- **PROBLEM TO SOLVE**:
For the data below, tally how many lines contain "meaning" and answer only with that tally.

- **RECORD SET**:
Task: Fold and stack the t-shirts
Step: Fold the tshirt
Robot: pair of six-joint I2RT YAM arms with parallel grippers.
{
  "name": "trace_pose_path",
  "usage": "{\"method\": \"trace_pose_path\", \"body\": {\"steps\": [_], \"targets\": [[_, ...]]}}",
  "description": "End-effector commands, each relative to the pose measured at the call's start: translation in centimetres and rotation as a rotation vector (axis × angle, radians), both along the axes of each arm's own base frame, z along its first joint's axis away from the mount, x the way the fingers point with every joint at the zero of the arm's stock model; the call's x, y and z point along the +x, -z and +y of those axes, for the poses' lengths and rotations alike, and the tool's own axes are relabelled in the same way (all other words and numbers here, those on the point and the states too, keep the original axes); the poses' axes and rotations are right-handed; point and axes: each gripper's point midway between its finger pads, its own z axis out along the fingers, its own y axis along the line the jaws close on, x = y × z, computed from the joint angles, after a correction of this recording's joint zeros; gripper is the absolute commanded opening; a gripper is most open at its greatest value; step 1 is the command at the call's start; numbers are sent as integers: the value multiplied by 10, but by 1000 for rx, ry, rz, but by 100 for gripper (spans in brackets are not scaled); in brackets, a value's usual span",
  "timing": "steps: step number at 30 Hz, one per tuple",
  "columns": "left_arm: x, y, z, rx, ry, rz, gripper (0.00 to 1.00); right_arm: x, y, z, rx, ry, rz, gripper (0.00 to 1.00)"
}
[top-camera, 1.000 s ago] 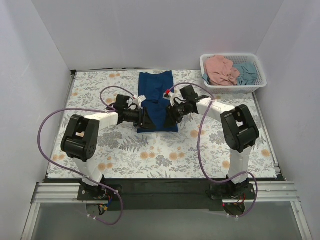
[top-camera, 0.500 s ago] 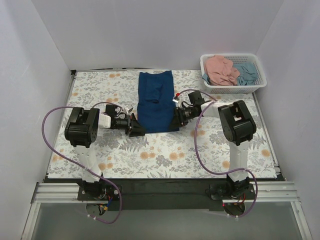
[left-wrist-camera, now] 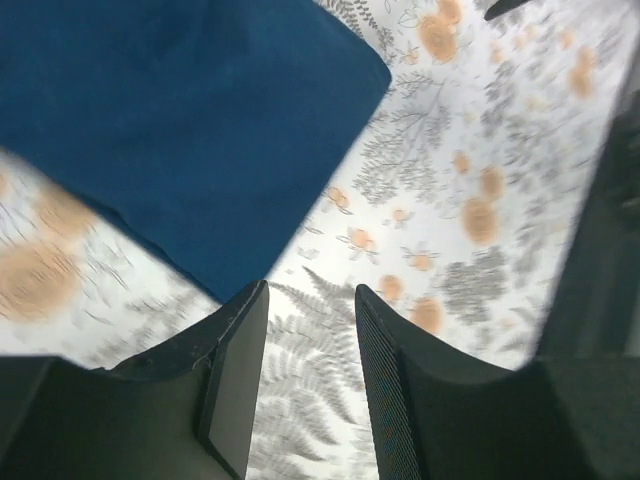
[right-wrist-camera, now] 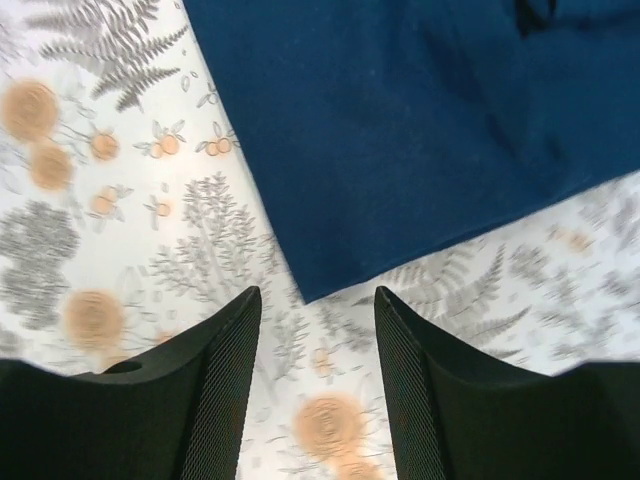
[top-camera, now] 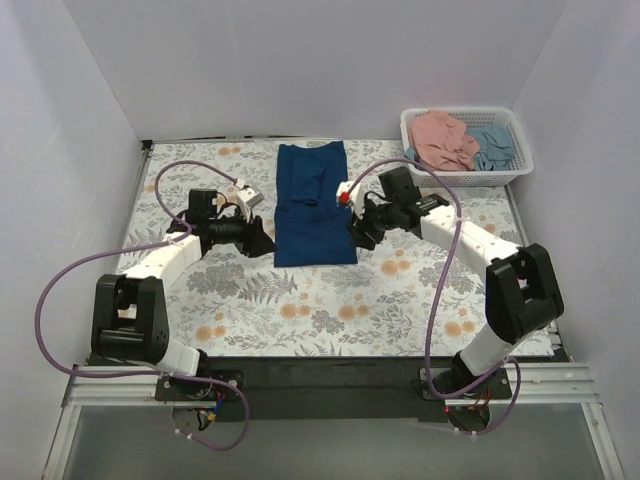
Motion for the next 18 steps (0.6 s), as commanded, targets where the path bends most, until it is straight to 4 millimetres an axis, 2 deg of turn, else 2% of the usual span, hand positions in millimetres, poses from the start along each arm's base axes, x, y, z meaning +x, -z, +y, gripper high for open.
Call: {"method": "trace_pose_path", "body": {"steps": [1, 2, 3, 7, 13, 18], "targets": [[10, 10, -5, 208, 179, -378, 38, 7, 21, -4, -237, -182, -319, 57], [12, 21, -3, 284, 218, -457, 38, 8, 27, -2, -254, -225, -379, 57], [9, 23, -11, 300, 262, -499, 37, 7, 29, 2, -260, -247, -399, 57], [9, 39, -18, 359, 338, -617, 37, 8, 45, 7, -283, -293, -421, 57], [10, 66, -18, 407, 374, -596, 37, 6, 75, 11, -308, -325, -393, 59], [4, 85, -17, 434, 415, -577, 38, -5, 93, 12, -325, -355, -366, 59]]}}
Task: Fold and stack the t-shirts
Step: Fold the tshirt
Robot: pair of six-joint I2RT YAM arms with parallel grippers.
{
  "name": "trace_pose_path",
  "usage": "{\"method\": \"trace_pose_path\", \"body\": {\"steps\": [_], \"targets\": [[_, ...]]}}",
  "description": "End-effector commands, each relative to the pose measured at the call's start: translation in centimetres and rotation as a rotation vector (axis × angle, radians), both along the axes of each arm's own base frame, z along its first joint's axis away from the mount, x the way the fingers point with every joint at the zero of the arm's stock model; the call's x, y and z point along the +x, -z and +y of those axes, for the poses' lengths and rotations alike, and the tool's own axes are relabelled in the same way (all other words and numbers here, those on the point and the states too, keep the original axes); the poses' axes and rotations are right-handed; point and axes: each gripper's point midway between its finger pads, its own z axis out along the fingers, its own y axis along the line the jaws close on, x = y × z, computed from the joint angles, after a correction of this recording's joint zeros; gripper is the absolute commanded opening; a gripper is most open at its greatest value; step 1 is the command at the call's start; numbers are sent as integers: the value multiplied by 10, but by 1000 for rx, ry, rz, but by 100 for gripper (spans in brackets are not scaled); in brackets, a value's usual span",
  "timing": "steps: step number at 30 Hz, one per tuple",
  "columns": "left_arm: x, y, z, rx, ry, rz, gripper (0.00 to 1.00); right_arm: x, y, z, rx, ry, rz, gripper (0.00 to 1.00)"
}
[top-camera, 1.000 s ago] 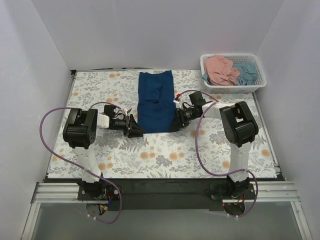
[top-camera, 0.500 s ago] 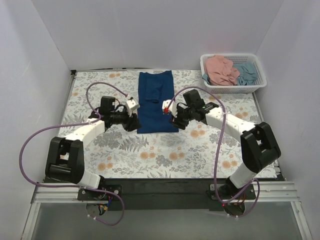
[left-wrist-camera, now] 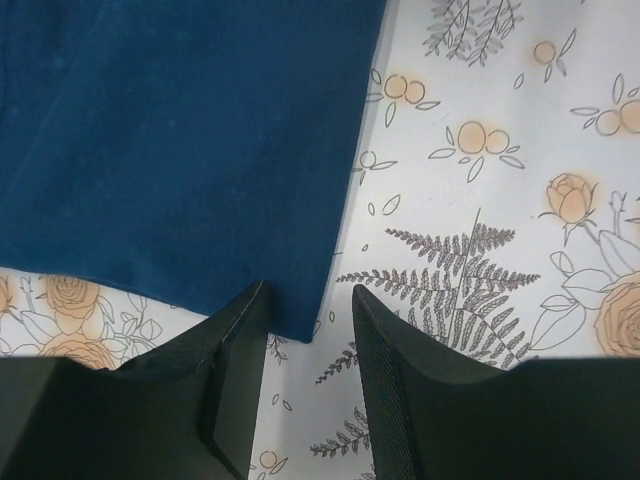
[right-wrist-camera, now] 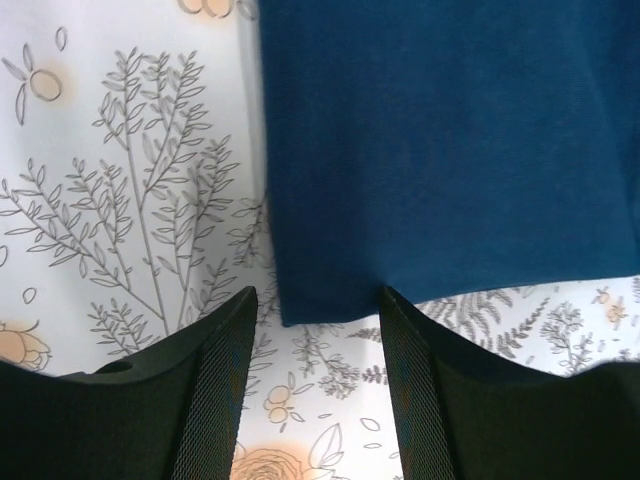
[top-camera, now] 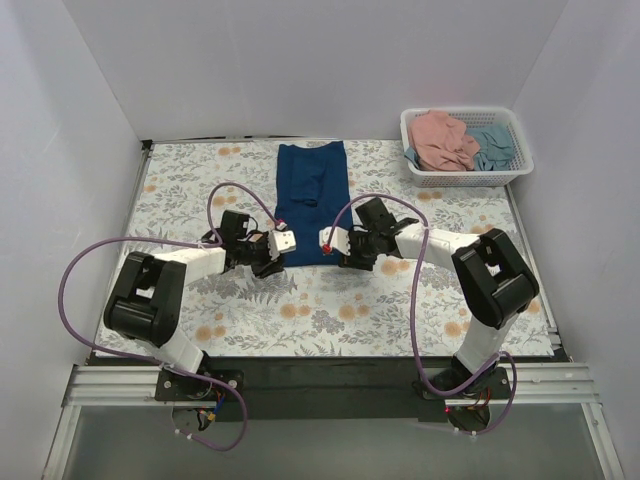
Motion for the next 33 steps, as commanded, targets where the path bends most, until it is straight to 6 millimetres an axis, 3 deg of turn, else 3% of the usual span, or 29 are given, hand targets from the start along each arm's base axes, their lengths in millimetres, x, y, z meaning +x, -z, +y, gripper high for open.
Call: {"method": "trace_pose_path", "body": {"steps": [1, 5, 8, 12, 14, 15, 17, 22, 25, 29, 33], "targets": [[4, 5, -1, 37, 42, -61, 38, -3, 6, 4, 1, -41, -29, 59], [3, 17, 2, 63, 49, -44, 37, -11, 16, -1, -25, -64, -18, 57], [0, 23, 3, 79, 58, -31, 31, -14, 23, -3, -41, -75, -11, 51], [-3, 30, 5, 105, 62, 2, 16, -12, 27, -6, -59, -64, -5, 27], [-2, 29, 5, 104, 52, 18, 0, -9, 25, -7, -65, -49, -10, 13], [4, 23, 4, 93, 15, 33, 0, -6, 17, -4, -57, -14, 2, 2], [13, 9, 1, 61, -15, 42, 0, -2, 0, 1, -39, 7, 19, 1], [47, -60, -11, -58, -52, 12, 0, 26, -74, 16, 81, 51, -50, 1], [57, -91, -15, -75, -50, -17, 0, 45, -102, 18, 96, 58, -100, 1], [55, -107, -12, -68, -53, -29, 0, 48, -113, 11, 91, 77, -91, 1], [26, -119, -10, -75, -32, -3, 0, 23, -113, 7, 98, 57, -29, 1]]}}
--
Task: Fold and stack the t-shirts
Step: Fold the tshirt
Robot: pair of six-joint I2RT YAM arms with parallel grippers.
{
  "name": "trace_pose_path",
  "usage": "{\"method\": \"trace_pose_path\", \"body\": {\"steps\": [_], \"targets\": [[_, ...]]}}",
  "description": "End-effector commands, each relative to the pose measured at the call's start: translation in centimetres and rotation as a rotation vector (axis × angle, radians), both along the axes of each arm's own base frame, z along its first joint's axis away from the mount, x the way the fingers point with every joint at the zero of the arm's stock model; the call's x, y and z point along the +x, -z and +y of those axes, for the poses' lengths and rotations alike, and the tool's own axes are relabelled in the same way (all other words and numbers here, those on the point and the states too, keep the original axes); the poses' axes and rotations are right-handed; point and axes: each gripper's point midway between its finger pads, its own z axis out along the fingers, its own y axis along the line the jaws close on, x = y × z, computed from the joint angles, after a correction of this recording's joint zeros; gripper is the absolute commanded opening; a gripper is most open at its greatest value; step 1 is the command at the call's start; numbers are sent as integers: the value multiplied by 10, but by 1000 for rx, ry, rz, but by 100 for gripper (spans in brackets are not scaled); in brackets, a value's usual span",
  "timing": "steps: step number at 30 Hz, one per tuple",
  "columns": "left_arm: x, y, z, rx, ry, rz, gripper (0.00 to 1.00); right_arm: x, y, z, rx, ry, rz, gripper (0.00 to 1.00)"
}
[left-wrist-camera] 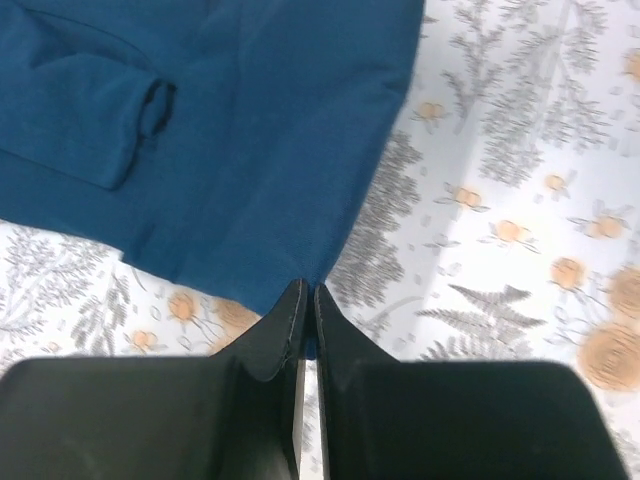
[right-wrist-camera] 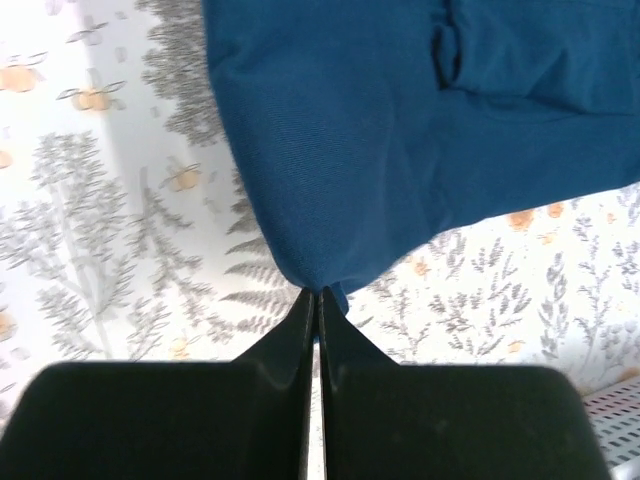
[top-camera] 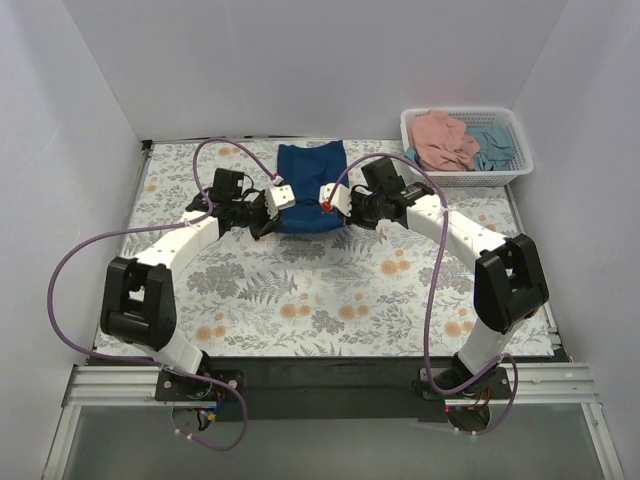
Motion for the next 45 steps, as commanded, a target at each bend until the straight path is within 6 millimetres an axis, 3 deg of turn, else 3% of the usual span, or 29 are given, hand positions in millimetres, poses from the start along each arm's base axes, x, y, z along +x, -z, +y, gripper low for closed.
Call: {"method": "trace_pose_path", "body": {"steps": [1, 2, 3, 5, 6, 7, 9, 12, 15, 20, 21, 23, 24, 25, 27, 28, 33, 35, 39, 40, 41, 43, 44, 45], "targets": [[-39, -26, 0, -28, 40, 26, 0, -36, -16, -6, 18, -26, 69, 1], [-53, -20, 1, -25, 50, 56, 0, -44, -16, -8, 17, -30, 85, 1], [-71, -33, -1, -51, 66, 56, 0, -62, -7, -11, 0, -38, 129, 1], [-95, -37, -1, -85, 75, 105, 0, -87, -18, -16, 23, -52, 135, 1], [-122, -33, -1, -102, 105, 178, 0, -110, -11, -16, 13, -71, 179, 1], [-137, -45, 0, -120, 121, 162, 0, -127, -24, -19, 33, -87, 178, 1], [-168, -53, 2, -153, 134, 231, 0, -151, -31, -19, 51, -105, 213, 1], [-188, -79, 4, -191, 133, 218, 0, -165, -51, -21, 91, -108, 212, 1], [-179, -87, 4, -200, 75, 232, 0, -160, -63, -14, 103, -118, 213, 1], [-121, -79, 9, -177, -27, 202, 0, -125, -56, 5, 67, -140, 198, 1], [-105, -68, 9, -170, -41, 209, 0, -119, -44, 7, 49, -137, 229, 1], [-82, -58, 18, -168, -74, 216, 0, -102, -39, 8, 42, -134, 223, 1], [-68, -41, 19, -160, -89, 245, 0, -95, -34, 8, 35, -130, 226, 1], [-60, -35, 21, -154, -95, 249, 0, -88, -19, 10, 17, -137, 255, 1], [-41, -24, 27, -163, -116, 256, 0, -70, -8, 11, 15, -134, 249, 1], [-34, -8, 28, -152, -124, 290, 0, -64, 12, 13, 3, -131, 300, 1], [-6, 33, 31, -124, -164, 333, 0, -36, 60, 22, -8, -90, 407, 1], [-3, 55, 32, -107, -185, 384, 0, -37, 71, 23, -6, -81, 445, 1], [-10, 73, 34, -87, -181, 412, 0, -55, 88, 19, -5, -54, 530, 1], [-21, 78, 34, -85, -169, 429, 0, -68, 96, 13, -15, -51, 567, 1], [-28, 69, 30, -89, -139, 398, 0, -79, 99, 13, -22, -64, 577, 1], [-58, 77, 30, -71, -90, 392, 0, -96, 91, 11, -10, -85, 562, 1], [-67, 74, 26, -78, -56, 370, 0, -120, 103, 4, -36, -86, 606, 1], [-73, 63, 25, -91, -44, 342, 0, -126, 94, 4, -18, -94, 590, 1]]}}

- **SOLUTION FOR THIS TASK**:
2